Give back the whole listing exactly as written, leaving out each picture.

» Recorded data:
====================

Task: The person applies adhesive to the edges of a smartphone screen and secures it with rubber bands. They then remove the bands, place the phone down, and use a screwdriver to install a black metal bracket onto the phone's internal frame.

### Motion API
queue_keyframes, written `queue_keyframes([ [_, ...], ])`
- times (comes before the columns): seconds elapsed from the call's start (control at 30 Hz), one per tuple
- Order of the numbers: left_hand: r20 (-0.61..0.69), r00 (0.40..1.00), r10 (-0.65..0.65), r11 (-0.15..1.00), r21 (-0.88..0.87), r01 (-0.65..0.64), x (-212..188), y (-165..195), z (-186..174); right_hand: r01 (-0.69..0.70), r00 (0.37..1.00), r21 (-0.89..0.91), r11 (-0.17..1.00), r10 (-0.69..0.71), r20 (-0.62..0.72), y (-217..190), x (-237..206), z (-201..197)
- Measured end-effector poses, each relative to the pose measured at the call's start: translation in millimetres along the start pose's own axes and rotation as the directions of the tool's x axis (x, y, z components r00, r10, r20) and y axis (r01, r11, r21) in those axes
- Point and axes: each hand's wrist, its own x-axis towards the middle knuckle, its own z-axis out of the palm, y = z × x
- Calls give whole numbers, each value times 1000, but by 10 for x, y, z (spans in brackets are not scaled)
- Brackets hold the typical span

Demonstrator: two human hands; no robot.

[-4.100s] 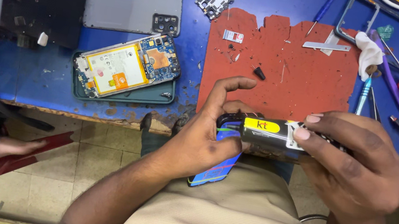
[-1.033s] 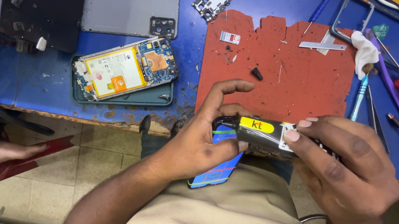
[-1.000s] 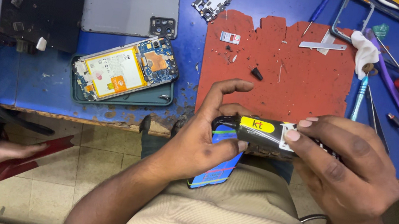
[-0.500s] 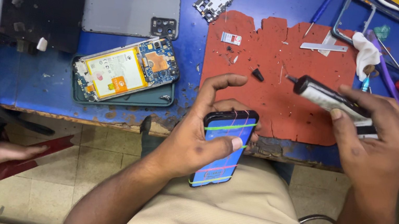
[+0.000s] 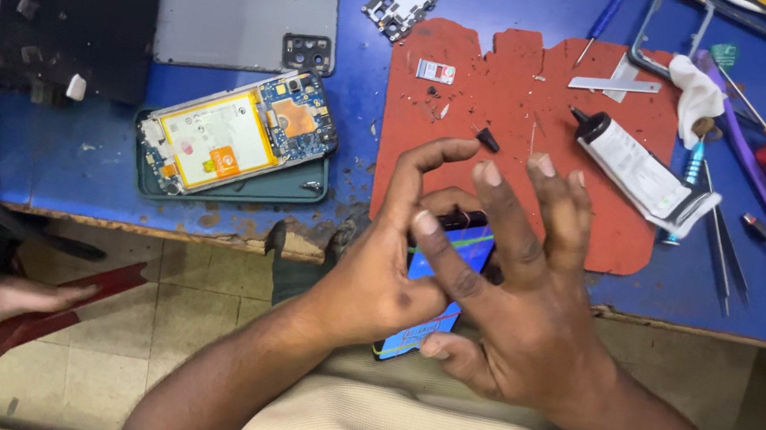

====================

» Task result:
Task: The person applies adhesive to the edges of a smartphone screen and secures it with rubber bands. They then remove the bands, place the phone down, and use a screwdriver to install a black metal bracket onto the phone's internal frame.

### Motion API
queue_keyframes, written `queue_keyframes([ [_, ...], ])`
- times (comes before the columns): seconds elapsed from the call's start (control at 30 Hz), one per tuple
- Order of the numbers: left_hand: r20 (-0.61..0.69), r00 (0.40..1.00), r10 (-0.65..0.65), r11 (-0.15..1.00), r21 (-0.88..0.87), r01 (-0.65..0.64), x (-212..188), y (-165..195), z (-186..174); right_hand: r01 (-0.69..0.70), r00 (0.37..1.00), r21 (-0.89..0.91), r11 (-0.17..1.00), r10 (-0.69..0.71), r20 (-0.62..0.72), y (-217..190), x (-237..206), z (-201..197)
- Measured end-effector poses, each relative to the pose measured at the call's start: translation in millimetres along the start pose's own axes and rotation as the directions of the tool's x axis (x, y, z components r00, r10, r20) and y axis (r01, r11, r21) in those axes
- Point and axes: each hand's wrist, its own x-axis towards the middle knuckle, its own z-axis out of the palm, y = z × x
- Calls give whole numbers, each value times 1000, but by 10 for x, y, z (spans in brackets are not scaled)
- Brackets hold the typical span

Demonstrator: two human hands; no robot.

[-4.100s] 
[-1.033s] 
[-1.000s] 
[-0.500s] 
[+0.000s] 

Nothing else goes with this output.